From 93e6dc1c1d692b1511bca5594005ddf093a7f6a3 Mon Sep 17 00:00:00 2001
From: epriestley <git@epriestley.com>
Date: Thu, 3 Jan 2019 05:10:55 -0800
Subject: [PATCH] Upgrade object reply addresses to SHA256 and remove
 "phabricator.mail-key"

Summary:
Ref T12509.

  - Upgrade an old SHA1 to SHA256.
  - Replace an old manually configurable HMAC key with an automatically generated one.

This is generally both simpler (less configuration) and more secure (you now get a unique value automatically).

This causes a one-time compatibility break that invalidates old "Reply-To" addresses. I'll note this in the changelog.

If you leaked a bunch of addresses, you could force a change here by mucking around with `phabricator_auth.auth_hmackey`, but AFAIK no one has ever used this value to react to any sort of security issue.

(I'll note the possibility that we might want to provide/document this "manually force HMAC keys to regenerate" stuff some day in T6994.)
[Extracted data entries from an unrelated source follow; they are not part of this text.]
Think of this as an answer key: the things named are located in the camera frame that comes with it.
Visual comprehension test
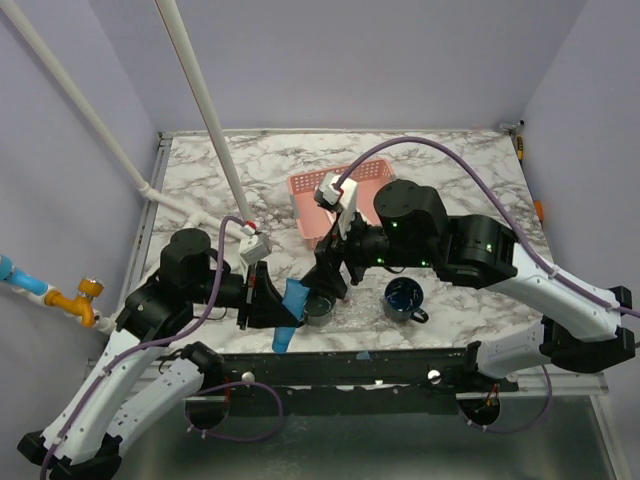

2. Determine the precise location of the orange clip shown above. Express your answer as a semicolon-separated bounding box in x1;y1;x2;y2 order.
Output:
534;200;544;222

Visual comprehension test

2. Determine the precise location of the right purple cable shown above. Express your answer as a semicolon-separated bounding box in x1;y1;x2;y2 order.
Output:
339;136;640;435

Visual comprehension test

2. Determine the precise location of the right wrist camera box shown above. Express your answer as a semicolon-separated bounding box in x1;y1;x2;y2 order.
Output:
314;172;358;240

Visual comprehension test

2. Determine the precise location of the silver corner bracket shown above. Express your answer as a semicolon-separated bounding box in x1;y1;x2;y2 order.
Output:
499;119;525;135

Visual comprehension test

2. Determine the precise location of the dark blue mug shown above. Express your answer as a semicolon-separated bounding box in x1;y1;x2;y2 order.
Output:
382;277;430;324

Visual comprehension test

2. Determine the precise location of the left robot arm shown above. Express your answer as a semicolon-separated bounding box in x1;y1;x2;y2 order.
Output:
17;228;301;479

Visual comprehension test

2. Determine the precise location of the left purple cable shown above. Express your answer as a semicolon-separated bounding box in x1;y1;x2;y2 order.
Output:
39;215;285;480

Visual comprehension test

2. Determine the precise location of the purple cable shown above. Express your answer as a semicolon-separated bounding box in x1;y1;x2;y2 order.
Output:
39;215;285;480
339;136;640;435

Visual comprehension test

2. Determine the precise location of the white pvc pipe frame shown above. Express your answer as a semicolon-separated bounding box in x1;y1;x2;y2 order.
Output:
1;1;254;240

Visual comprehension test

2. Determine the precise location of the blue hose connector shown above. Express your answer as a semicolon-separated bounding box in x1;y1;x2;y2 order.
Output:
0;255;49;296

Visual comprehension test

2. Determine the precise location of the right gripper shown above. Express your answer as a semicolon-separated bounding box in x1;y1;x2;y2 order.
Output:
298;204;435;301

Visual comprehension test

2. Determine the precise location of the pink perforated plastic basket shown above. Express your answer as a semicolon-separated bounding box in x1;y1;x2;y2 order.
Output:
287;158;396;251

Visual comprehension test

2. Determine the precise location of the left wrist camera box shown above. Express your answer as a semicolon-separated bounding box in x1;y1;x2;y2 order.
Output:
238;232;272;266

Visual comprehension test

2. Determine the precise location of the dark green mug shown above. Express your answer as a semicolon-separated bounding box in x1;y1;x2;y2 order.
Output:
303;295;335;327

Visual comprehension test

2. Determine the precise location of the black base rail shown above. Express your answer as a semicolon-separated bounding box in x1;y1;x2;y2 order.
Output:
175;342;518;419

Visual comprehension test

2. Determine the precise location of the yellow black tool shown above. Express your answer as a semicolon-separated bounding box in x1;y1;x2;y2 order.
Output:
516;135;524;162

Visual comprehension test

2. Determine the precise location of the yellow brass tap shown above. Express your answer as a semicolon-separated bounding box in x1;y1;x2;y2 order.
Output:
44;277;104;327

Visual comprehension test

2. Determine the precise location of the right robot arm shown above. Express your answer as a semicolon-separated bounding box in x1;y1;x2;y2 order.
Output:
302;174;636;392

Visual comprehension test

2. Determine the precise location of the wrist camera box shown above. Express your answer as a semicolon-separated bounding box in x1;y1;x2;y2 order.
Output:
314;172;358;240
238;232;272;266

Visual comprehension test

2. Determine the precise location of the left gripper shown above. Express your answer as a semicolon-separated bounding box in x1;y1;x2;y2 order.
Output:
189;260;301;330

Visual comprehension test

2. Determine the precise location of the blue toothpaste tube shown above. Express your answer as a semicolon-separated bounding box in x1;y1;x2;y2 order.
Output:
272;278;310;354
Test Plan: Grepped for removed config. I'll vet this pathway more heavily in upcoming changes.

Reviewers: amckinley

Reviewed By: amckinley

Maniphest Tasks: T12509

Differential Revision: https://secure.phabricator.com/D19945
---
 .../check/PhabricatorExtraConfigSetupCheck.php     |  3 +++
 .../option/PhabricatorSecurityConfigOptions.php    | 14 --------------
 .../receiver/PhabricatorObjectMailReceiver.php     |  6 +++---
 .../configuring_inbound_email.diviner              |  3 ---
 4 files changed, 6 insertions(+), 20 deletions(-)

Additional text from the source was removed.